## INFORMATION PROVIDED
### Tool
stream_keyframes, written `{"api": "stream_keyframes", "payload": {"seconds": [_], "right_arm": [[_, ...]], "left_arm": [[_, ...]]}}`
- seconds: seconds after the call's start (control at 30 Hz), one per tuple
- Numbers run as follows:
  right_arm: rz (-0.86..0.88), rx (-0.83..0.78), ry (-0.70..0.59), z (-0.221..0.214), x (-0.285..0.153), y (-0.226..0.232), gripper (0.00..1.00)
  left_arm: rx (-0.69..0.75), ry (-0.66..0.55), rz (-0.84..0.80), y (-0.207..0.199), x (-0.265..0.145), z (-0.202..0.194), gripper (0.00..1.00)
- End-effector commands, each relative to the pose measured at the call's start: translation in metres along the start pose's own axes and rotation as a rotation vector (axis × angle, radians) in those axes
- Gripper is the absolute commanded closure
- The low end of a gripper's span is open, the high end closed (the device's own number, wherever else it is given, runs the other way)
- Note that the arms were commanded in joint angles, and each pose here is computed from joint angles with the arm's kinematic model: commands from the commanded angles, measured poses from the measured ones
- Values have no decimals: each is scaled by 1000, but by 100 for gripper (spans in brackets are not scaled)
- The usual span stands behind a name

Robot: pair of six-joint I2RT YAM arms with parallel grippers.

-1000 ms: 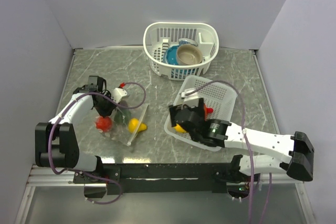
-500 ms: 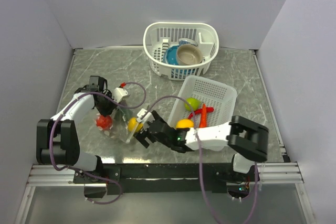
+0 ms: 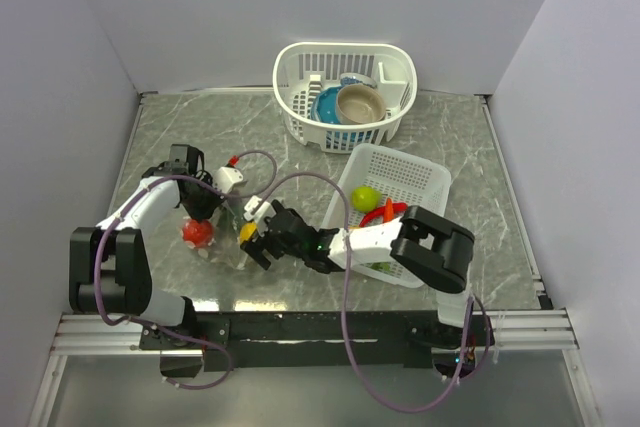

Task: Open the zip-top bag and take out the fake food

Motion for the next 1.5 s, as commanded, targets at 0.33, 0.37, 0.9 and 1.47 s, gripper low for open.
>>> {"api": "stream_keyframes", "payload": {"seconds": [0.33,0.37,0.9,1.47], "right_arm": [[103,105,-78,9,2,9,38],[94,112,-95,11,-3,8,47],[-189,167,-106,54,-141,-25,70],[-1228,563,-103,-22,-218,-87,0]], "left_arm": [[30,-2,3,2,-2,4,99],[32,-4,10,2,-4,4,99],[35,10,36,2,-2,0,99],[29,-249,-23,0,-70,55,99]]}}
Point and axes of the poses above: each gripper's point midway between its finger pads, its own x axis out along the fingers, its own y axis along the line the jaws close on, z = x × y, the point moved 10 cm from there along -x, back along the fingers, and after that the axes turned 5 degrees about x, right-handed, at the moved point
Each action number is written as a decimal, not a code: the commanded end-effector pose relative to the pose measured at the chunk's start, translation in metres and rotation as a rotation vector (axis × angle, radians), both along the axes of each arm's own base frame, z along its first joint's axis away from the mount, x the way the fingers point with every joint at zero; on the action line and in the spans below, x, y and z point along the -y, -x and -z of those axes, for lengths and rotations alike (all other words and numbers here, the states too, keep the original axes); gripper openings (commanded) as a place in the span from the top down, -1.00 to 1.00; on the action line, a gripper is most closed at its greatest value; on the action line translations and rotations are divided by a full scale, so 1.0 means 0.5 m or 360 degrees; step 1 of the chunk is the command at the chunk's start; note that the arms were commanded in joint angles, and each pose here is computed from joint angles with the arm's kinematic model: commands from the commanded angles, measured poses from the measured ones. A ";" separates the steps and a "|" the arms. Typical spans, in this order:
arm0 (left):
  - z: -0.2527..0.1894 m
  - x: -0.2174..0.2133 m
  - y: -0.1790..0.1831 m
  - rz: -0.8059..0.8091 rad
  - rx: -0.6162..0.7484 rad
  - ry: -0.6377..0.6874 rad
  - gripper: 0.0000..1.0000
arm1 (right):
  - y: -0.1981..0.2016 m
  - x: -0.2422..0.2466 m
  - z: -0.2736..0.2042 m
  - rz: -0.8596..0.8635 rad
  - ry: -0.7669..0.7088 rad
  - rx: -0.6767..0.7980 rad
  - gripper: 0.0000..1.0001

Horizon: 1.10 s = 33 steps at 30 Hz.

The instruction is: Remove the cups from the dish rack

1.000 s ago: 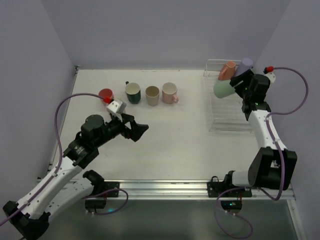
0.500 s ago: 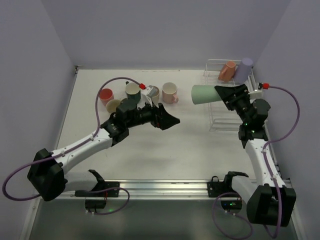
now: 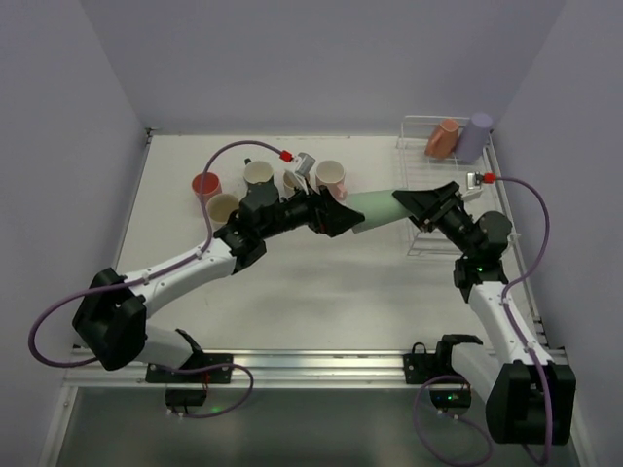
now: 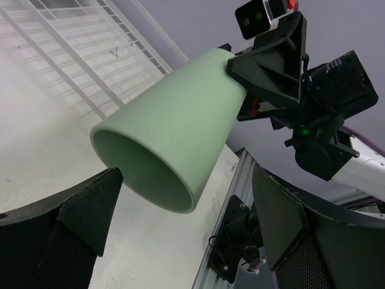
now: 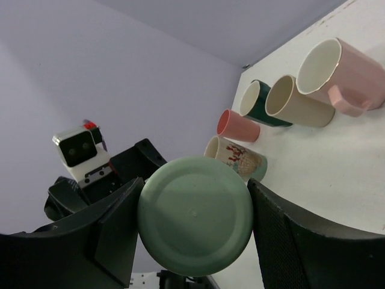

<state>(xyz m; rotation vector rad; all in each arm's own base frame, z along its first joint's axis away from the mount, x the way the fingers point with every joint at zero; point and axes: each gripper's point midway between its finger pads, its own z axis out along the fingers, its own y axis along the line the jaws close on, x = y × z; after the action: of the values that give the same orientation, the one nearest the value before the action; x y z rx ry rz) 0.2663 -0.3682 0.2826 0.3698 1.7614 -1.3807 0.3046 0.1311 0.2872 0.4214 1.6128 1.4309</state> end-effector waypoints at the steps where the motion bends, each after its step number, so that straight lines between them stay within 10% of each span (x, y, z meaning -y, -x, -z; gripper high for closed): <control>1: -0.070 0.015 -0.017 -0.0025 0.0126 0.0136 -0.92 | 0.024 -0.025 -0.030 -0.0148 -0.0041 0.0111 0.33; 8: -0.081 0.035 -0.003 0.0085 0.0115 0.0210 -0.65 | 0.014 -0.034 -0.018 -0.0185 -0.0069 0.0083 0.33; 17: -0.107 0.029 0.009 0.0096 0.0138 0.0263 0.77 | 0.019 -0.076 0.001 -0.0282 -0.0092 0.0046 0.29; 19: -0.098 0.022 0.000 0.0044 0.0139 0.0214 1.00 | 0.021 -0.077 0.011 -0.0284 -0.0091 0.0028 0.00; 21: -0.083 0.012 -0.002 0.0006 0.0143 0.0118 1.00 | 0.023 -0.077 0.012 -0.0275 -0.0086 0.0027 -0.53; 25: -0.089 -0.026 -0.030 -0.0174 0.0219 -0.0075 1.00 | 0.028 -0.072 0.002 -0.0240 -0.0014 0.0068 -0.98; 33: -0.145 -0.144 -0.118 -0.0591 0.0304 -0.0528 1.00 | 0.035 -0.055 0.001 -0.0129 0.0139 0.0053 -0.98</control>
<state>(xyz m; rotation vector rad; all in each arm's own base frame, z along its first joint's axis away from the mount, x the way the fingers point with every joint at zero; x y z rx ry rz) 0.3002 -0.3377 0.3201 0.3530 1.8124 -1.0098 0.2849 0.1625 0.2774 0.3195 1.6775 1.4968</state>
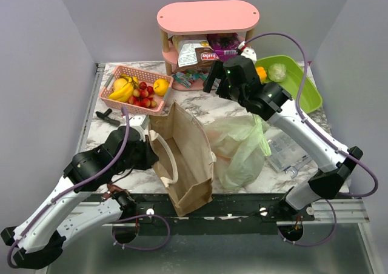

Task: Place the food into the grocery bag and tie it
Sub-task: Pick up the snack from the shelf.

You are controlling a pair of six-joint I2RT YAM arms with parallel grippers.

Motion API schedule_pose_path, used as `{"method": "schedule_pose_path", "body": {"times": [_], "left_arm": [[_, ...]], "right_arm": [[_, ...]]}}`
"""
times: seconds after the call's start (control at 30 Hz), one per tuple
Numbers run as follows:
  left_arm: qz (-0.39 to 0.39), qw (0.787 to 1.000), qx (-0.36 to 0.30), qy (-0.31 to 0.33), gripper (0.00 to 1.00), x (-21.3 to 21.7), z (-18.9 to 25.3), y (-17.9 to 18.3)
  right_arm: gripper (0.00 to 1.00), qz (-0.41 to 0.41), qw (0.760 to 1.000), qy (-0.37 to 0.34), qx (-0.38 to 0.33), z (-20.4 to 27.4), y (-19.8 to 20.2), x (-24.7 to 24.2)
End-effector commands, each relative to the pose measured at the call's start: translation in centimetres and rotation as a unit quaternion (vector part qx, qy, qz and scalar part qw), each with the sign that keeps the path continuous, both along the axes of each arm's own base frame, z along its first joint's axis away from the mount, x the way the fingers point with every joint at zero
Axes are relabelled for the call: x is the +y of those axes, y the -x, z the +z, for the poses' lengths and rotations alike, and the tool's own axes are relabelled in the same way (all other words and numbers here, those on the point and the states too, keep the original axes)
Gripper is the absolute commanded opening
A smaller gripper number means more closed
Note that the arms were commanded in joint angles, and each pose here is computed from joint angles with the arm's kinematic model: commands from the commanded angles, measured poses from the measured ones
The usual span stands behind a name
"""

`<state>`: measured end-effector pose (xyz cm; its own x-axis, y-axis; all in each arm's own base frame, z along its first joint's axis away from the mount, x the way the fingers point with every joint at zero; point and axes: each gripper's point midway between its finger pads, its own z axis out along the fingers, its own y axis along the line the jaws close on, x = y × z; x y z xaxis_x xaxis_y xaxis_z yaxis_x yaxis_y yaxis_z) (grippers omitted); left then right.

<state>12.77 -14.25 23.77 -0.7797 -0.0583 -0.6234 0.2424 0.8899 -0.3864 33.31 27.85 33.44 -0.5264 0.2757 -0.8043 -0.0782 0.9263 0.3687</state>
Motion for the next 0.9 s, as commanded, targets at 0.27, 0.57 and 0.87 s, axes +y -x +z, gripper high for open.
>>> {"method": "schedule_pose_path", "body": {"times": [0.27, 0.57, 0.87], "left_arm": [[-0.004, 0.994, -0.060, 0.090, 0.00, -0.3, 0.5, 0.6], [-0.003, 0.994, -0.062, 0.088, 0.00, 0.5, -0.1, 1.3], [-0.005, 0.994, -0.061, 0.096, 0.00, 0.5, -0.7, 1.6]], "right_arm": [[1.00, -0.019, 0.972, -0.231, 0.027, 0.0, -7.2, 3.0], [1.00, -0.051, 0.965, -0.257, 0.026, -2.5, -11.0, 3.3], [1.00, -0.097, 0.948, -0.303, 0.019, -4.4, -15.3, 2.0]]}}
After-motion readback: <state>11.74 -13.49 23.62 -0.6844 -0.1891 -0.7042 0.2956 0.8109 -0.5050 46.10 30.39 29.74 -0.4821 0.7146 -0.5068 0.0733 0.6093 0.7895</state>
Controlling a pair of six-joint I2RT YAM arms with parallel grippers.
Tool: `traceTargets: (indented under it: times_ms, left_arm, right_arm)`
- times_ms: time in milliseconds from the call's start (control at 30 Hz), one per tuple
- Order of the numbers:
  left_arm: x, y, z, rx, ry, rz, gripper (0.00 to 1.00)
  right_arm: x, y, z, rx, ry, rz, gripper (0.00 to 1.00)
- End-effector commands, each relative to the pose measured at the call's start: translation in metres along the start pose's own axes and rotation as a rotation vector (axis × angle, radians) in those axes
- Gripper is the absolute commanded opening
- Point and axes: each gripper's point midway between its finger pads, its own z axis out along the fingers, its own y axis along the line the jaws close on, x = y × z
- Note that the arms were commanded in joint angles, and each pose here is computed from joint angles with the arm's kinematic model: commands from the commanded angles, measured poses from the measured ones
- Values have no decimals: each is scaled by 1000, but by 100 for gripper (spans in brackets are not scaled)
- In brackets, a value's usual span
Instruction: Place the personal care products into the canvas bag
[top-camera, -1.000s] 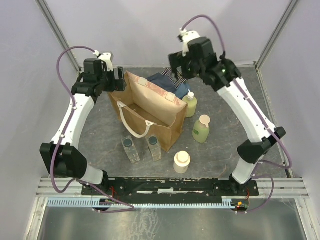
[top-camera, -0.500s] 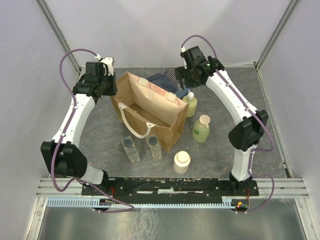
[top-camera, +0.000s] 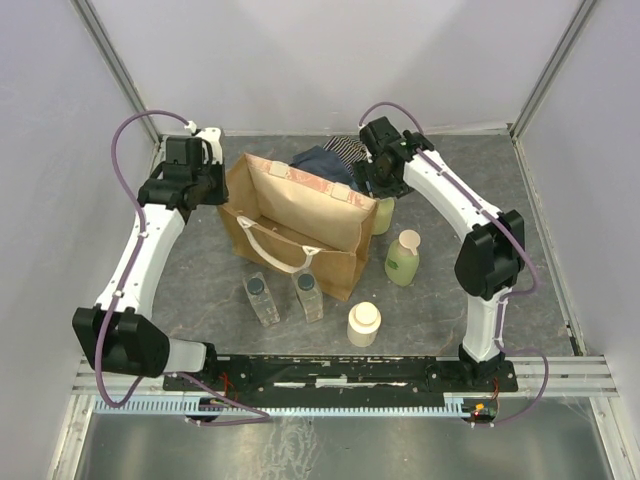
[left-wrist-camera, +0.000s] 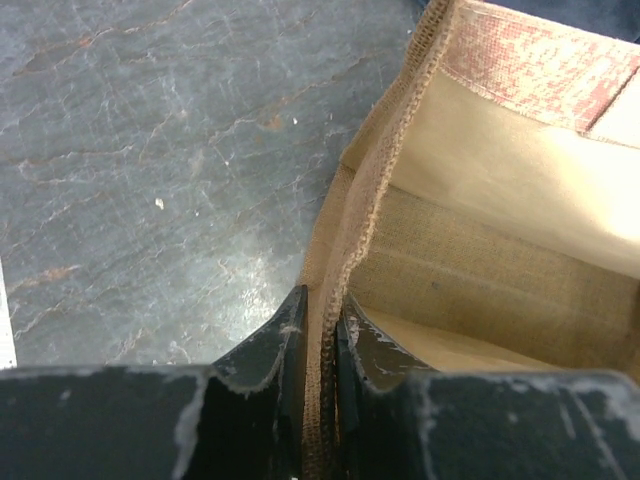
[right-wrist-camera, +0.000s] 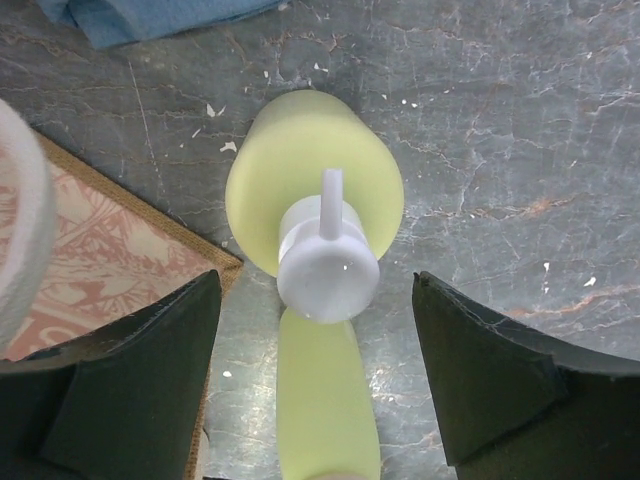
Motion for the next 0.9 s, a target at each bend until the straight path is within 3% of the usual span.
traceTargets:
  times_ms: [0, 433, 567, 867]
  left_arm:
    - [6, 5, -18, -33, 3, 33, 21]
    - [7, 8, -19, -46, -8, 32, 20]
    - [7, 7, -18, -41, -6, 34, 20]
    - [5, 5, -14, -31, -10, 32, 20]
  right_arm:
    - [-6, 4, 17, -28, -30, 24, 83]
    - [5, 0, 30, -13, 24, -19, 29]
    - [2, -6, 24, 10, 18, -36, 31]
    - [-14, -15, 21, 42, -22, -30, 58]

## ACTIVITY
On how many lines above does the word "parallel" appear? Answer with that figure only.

## TASK SOLUTION
3